## [Problem to work on]
Please set the lines down again exactly, from the top of the entries through the line that contains "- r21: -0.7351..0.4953".

## [Records provided]

########

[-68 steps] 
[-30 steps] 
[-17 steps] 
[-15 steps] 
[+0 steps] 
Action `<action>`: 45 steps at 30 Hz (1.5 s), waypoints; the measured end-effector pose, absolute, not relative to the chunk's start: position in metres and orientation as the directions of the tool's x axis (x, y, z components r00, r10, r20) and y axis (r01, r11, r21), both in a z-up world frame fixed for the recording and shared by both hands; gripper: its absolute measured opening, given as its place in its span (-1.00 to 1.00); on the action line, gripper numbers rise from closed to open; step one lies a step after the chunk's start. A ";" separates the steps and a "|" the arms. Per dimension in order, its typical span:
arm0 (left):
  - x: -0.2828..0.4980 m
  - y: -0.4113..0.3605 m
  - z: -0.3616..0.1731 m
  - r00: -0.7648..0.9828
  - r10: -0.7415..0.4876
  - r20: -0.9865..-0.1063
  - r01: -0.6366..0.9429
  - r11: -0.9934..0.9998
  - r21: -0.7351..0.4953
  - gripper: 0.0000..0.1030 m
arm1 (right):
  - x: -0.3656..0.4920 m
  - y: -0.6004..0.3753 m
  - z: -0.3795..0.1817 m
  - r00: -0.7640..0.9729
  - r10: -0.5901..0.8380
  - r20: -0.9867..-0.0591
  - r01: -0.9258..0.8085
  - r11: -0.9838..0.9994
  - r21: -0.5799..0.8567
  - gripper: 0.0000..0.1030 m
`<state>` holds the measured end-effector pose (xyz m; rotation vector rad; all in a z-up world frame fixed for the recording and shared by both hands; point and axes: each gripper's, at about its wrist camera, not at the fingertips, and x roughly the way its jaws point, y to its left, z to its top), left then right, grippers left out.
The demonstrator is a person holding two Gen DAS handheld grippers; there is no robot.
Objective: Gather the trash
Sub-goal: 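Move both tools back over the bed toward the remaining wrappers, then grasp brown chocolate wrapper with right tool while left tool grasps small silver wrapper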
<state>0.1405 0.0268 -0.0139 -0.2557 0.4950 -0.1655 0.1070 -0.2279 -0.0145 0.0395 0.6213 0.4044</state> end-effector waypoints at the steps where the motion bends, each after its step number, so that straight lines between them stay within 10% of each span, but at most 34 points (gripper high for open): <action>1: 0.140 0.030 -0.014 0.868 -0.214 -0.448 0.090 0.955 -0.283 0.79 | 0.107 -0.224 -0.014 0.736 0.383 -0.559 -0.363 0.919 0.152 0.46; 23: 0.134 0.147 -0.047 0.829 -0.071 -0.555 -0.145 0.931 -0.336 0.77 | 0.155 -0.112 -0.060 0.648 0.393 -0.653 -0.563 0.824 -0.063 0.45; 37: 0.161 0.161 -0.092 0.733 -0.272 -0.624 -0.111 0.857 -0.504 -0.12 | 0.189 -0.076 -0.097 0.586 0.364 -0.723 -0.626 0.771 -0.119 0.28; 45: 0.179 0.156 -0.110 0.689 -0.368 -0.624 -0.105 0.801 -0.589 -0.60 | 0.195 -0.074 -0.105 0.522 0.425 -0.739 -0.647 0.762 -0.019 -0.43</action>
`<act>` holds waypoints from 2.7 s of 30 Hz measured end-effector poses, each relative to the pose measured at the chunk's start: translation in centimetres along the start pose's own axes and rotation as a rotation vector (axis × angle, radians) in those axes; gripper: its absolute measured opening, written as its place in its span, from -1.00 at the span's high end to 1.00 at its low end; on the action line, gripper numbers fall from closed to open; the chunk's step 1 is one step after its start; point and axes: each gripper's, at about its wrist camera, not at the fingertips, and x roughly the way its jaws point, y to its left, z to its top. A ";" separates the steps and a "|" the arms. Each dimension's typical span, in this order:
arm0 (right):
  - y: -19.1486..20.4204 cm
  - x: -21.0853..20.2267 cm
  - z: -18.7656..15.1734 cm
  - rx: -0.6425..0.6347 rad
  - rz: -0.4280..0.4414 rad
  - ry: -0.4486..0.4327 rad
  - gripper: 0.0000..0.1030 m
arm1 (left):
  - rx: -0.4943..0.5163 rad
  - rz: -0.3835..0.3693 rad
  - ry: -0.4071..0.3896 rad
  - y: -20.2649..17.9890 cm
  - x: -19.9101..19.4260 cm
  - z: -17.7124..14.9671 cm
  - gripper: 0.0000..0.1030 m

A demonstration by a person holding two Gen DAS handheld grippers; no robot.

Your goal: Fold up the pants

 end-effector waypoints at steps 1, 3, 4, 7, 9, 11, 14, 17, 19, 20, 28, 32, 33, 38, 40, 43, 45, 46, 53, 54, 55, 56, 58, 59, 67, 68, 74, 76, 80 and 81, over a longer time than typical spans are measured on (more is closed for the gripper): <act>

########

## [Result below]
[-68 steps] 
[-30 steps] 
[-17 steps] 
[-15 steps] 
[+0 steps] 
Action `<action>`: 45 steps at 30 Hz (1.5 s), waypoints; the measured end-effector pose, absolute, not relative to the chunk's start: position in metres and orientation as the directions of the tool's x axis (x, y, z components r00, r10, r20) and y axis (r01, r11, r21), both in a z-up world frame fixed for the recording and shared by both hands; gripper: its absolute measured opening, given as its place in its span (-1.00 to 1.00); on the action line, gripper numbers rise from closed to open; step one lies a step after the chunk's start. A ";" separates the steps and a "|" the arms. Per dimension in order, its typical span:
arm0 (left):
  - x: -0.2828..0.4980 m
  - y: -0.4113..0.3605 m
  - z: -0.3616..0.1731 m
  - r00: -0.7648..0.9828
  - r10: -0.7415..0.4876
  - r20: -0.9865..-0.1063
  - r01: -0.6366..0.9429
  - r11: -0.9934..0.9998
  - r21: -0.7351..0.4953

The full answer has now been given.